* YOUR ASSIGNMENT *
Repeat exactly, and only, the lines of the material below from the one that contains "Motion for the" through its final line.

* DATASET SECTION *

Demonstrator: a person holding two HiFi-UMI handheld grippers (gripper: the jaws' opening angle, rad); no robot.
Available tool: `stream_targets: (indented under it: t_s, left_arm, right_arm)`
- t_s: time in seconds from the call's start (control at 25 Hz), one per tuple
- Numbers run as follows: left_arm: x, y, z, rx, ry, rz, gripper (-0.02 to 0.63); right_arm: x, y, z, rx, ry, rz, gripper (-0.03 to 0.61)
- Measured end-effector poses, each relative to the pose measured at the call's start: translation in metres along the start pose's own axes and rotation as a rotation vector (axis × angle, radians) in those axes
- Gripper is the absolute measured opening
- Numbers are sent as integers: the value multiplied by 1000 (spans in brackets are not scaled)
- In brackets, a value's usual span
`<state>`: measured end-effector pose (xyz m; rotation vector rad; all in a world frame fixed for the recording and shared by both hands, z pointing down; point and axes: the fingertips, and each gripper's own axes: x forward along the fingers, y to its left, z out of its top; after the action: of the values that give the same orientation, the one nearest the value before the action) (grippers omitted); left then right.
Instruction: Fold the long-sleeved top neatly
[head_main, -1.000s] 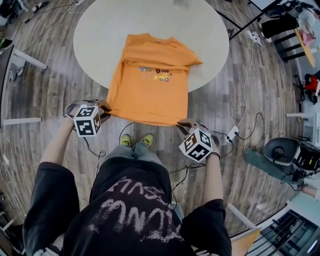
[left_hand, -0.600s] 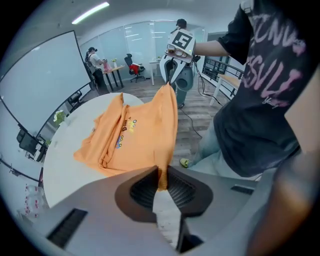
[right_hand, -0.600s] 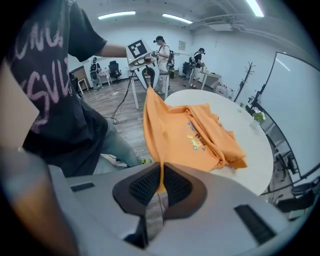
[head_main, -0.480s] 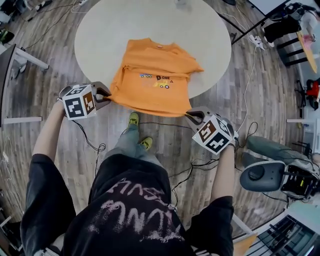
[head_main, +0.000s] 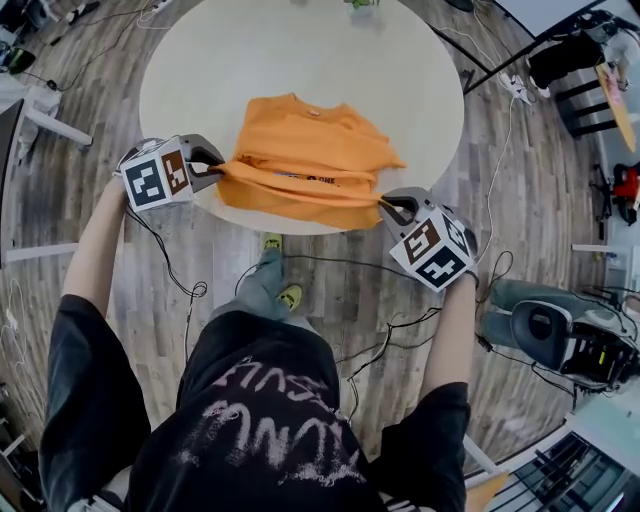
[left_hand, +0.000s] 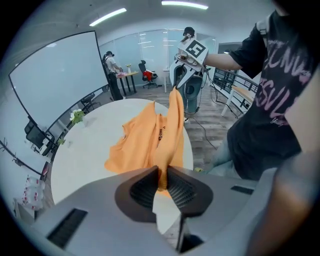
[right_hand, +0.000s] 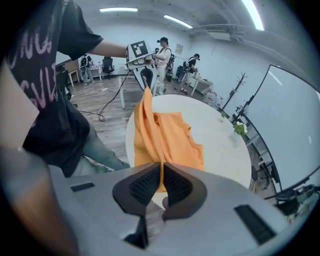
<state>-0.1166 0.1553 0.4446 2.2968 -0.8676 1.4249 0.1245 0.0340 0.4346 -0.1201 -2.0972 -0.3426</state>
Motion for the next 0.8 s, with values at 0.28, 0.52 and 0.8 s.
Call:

* EXERCISE RESULT *
Motion for the next 0.8 s, with values at 0.28, 0.52 and 0.8 s.
Call:

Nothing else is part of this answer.